Even the Chief and his Wife got new glasses!
The Doctor was scheduled to arrive at 9:00am.  We had told people who wanted glasses to start coming at 8:00am.   When I arrived at 7:30am there were over a hundred people waiting, quietly, patiently, expectantly.  Adjowa, they said to me…Adooooooowahhhh is how they say it.  They always say my name with a little sense of humor to it.  Kids and adults alike.  Adoooooowahhhhhh.  Their eyes met my eyes as I walked down the hall.   I stopped occasionally to shake the hand of someone I knew.  I went into the examination room and greeted Mathew, the Clinic director.  Mathew is a very serious young man who cares deeply about his clinic and about the health and welfare of the people of Tchekpo.  Adoooooowahhhhh he said shaking my hand and smiling.  Adjowa, this is a great day!  The Chief and his wife came early, and greeted many of the people waiting.  They were excited and set an example by having an exam and getting glasses for themselves.  The Chief was visibly happy about this event.  I have seen over time how much he really cares about the people of Tchekpo.

All day long..person after person would come into the room where we gave the eye exams.  Dove wrote down the name of each person we examined.  Rachel, the nurse would ask a series of questions to determine which eye exam to give them…and Claude the Doctor would proceed to give an eye exam.  After we found the best match of glasses Dove would then record the strength of the glasses we had given out, next to their name.  We started the day with a little twelve year old girl; Leah.  Leah lives around the corner from me.  She is the daughter of a Gendarme (policeman).  He and his wife have three children and they are such a sweet family.  Her father told me on numerous occasions that his daughter was having a lot of trouble with her eyes, and that she couldn’t study.  They had taken her to a doctor in Lome, had a prescription for some glasses, but could not afford to buy them.  We gave our own eye exam to her.  We were able to match her prescription with some glasses we had collected.  She was our first patient.  She could see.  Her parents were so happy and relieved.  After that; one by one people filed in.  It was so fun to see the look on their faces as they tried on glasses and could see better.  I had thought that the reader glasses would be the easiest to fit and that they would just end up being the most beneficial, but we found that the thick, coke bottle-like glasses were often extremely helpful to really old people who hadn’t been able to see much of anything for maybe decades.  They were the most fun to watch.  We’d do the eye exam and try on a couple really thick glasses and you could just see them being able to see things they hadn’t seen in a very long time.  People left very happy, very excited.

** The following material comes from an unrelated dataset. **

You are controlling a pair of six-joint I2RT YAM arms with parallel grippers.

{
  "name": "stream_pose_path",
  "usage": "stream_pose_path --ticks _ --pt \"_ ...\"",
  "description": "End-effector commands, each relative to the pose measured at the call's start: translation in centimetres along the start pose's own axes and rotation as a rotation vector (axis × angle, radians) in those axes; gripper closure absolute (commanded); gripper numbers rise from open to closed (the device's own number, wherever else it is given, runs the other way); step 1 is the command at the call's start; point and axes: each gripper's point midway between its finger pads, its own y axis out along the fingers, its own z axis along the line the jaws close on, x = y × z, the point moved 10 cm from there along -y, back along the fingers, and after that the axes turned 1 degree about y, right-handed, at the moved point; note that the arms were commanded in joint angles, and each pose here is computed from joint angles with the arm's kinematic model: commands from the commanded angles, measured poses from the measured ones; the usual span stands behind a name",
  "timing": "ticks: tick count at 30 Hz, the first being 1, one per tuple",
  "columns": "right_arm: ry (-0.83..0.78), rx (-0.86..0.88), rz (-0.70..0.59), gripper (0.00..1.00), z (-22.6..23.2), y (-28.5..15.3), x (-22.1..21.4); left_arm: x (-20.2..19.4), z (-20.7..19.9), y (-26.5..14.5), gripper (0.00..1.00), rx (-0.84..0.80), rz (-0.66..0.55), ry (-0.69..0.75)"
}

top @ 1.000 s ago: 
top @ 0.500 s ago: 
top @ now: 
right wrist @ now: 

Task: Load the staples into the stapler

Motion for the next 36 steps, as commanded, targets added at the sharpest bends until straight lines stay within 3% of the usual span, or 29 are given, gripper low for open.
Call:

A good days work - the entire staff
I went home near the end of the day and prepared some food for the workers, and brought it back to the clinic.  I sliced bread with peanut butter and honey.  In addition someone had sent me tortilla chips and salsa in a care package.  I had been waiting for the perfect occasion.  This seemed to fit the bill.   We were all ravenously hungry, and ate everything in a few minutes.  They loved the tortilla chips and salsa.  It was quite a treat for them.   We were all in a very good, festive mood.  Exhausted but exhilarated.  We gathered out in front of the clinic for one last picture…..and then to our respective homes to contemplate the days events.

David and Rachel - They worked SO hard

Some moments in life are so beautiful and so pure that the presence of God or the presence of a power greater than ourselves becomes indisputable.  Most, if not all of us have been lucky enough to experience moments like this.  These moments of revelation cannot be planned and seldom do words do them justice.  Rather than a destructive force of a tornado or hurricane this energy comes from  collective action and thoughts of good will.  This day helped us and the people of Tchekpo to see and experience the world a little more clearly.  A collision of unselfish and loving actions that gathers momentum.  It is powerful.  A truly perfect storm, one might say.

My thanks to all the people who helped and were part of this energy.  Especially to Liz DeBacker, Pat Kaufman and the students of Shawnee Mission High School in Prairie Village.